La contaminación habría partido de un establecimiento donde funciona un criadero clandestino de cerdos, incluso se aportaron un video, fotos y mapas del sitio donde se observa el volcamiento de un líquido oscuro, según dijeron a La Capital representantes de tres organizaciones no gubernamentales (ONG).
Denuncias
El episodio ocurrió en cercanías de la ruta 34 el pasado 22 de noviembre. Apenas tomaron conocimiento del hecho, los vecinos se documentaron por lo ocurrido, visitaron a las autoridades y luego radicaron una serie de denuncias.
“El río estaba plateado de peces”, fue lo que esgrimió el poblador que tuvo la oportunidad de recorrer la zona agropecuaria donde se observaron miles de peces muertos.
La versión corrió como reguero de pólvora, hasta que miembros de las citadas organizaciones resolvieron hacer varias presentaciones en la policía y el municipio.
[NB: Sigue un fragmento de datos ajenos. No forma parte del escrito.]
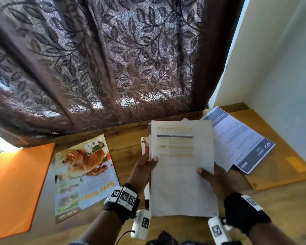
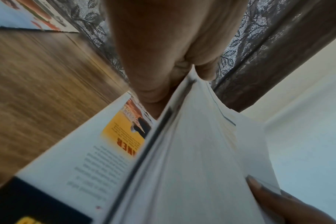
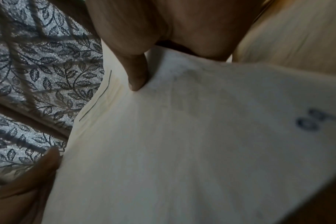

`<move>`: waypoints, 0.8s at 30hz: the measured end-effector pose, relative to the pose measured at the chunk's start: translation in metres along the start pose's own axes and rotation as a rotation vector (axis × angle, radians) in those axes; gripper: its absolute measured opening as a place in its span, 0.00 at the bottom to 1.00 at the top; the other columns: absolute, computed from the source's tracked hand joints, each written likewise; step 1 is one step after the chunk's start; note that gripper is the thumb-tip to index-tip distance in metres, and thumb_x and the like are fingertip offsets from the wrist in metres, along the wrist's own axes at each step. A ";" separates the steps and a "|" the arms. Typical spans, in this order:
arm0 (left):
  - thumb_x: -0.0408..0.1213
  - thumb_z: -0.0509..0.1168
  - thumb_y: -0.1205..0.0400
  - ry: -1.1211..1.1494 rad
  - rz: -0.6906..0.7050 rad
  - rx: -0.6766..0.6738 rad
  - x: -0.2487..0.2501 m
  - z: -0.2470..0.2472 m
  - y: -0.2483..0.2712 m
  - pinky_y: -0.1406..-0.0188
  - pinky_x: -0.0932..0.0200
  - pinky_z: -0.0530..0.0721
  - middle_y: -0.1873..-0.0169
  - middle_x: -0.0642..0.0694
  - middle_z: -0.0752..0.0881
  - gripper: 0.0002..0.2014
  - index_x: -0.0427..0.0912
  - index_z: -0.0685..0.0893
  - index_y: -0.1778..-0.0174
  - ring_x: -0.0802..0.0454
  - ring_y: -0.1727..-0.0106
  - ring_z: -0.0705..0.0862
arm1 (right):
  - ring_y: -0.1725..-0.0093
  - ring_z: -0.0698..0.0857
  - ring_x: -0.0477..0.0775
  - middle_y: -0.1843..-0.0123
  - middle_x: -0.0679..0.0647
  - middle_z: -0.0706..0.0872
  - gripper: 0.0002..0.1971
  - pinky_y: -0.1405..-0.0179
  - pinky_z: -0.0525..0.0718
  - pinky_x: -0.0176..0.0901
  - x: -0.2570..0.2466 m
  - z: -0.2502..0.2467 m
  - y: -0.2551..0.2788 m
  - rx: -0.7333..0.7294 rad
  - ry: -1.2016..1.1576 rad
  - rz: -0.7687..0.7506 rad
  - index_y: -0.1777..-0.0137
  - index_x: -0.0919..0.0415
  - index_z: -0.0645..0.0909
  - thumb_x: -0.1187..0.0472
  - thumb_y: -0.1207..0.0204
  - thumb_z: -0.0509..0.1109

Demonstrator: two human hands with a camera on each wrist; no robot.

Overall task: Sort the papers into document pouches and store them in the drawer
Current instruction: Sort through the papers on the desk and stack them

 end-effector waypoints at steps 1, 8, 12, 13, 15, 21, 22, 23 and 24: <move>0.33 0.62 0.12 -0.029 0.014 -0.023 -0.001 -0.002 0.002 0.35 0.33 0.84 0.31 0.39 0.85 0.18 0.41 0.76 0.25 0.38 0.32 0.85 | 0.50 0.92 0.51 0.51 0.48 0.93 0.10 0.57 0.88 0.38 0.002 0.003 0.001 -0.002 0.003 0.001 0.41 0.57 0.87 0.67 0.21 0.73; 0.25 0.64 0.15 -0.091 0.180 -0.053 0.000 -0.009 0.017 0.35 0.35 0.85 0.33 0.38 0.86 0.21 0.36 0.75 0.25 0.38 0.32 0.85 | 0.40 0.86 0.47 0.38 0.47 0.87 0.33 0.47 0.86 0.44 -0.002 0.013 0.013 0.076 -0.037 -0.056 0.30 0.50 0.76 0.51 0.37 0.80; 0.25 0.65 0.16 -0.118 0.222 -0.065 0.006 -0.014 0.024 0.35 0.33 0.84 0.35 0.39 0.88 0.20 0.37 0.77 0.27 0.38 0.34 0.86 | 0.38 0.88 0.61 0.38 0.55 0.90 0.30 0.42 0.87 0.58 -0.015 0.015 0.019 -0.037 -0.282 -0.016 0.32 0.54 0.82 0.54 0.36 0.85; 0.26 0.66 0.16 -0.131 0.246 -0.051 0.007 -0.015 0.026 0.36 0.34 0.85 0.36 0.39 0.88 0.19 0.38 0.78 0.27 0.39 0.34 0.86 | 0.39 0.88 0.64 0.40 0.57 0.91 0.28 0.43 0.88 0.59 -0.019 0.016 0.022 -0.039 -0.302 -0.026 0.36 0.54 0.85 0.51 0.37 0.85; 0.29 0.68 0.16 -0.149 0.304 -0.002 0.011 -0.019 0.029 0.39 0.34 0.86 0.37 0.40 0.89 0.19 0.40 0.79 0.28 0.38 0.36 0.87 | 0.41 0.89 0.64 0.42 0.58 0.91 0.23 0.44 0.88 0.61 -0.028 0.023 0.029 0.004 -0.255 -0.083 0.42 0.51 0.88 0.46 0.37 0.85; 0.27 0.66 0.21 -0.011 0.392 0.087 0.012 -0.037 0.045 0.48 0.42 0.90 0.41 0.34 0.89 0.20 0.31 0.80 0.32 0.35 0.42 0.88 | 0.46 0.91 0.56 0.47 0.55 0.93 0.14 0.48 0.90 0.53 -0.048 0.043 0.055 0.023 -0.200 -0.219 0.44 0.52 0.88 0.70 0.26 0.77; 0.26 0.67 0.22 -0.011 0.395 0.078 0.010 -0.041 0.048 0.49 0.42 0.90 0.42 0.34 0.89 0.20 0.31 0.80 0.33 0.35 0.42 0.88 | 0.45 0.91 0.55 0.46 0.54 0.93 0.15 0.48 0.90 0.51 -0.046 0.047 0.057 -0.019 -0.195 -0.191 0.44 0.53 0.88 0.71 0.26 0.77; 0.25 0.69 0.22 -0.015 0.379 0.073 0.006 -0.044 0.050 0.49 0.43 0.90 0.42 0.34 0.89 0.20 0.32 0.80 0.33 0.36 0.42 0.89 | 0.45 0.91 0.54 0.46 0.52 0.93 0.15 0.48 0.90 0.49 -0.041 0.050 0.058 -0.057 -0.177 -0.154 0.43 0.53 0.88 0.70 0.26 0.78; 0.25 0.73 0.23 -0.019 0.347 0.064 0.001 -0.046 0.052 0.49 0.43 0.90 0.41 0.35 0.89 0.22 0.33 0.81 0.33 0.36 0.41 0.88 | 0.44 0.91 0.54 0.46 0.51 0.93 0.15 0.46 0.89 0.50 -0.034 0.053 0.058 -0.088 -0.140 -0.113 0.43 0.52 0.88 0.68 0.27 0.79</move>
Point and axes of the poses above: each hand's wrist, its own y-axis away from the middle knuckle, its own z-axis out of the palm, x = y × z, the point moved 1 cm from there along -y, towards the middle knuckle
Claudia De Balzo, vecina de la ciudad y defensora del medio ambiente, dijo que la denuncia tuvo como fin “prevenir cualquier situación que afecte de un modo u otro al ecosistema, ya sea por actitudes irresponsables, o por falta de control de los organismos públicos que tienen que ejercer el poder de policía”.
Casi al mismo tiempo, los integrantes de las ONGs se reunieron con ediles del Concejo municipal, a quienes pusieron en conocimiento lo sucedido. Tras ese encuentro se resolvió llevar adelante una presentación por la ley 10.000 de intereses difusos, que finalmente se radicó la semana pasada en los Tribunales de Cañada de Gómez.
“Hicimos exposiciones en la Municipalidad y en la policía de Totoras. La primera constatación la hizo un inspector acompañado de un guarda fauna. La denuncia también se radicó en la Secretaría de Medio Ambiente de la provincia”, contó Claudia Del Balzo.
Constatación policial
La constatación policial de lo sucedido, que generó el inicio de un sumario por la infracción a la ley 10.703 del Código de Faltas de la provincia de Santa Fe, dio origen a una investigación judicial que lleva adelante la jueza cañadense de Circuito, Liliana Iglesias.
Los vecinos relataron en el sumario que se tramita en esa dependencia judicial que “hay un testigo importante”, un hombre de 41 años, empleado municipal, quien registró imágenes del volcamiento de líquidos oscuros en el cauce del arroyo.
“Se observa claramente que a partir del derrame del líquido los peces se mueren, por lo que no tenemos dudas de que una cosa está relacionada con la otra”, resaltó Del Balzo.
Antecedente
El escrito señala, asimismo, que el guardafauna identificado como Oscar Alcides Imsand ratificó la declaración efectuada por la Municipalidad. Expresó que “no es la primera vez que sucede algo similar”, por lo que entregó una copia de un acta de relevamiento con fecha del 8 de enero de 1999.
“Figura un criadero de cerdos como el sitio donde sale ese líquido”, dijo Del Balzo en declaraciones a este diario.
Se explicó también que “la muestra para que posea algún valor pericial debería ser tomada en el momento del hecho y dentro de las 24 horas de ser analizada”.
“Los peces deben estar moribundos para realizar estudios respectivos”, se manifiesta en el texto, después de agregar que el establecimiento no cuenta con las instalaciones apropiadas para el tratamiento de los efluentes líquidos”.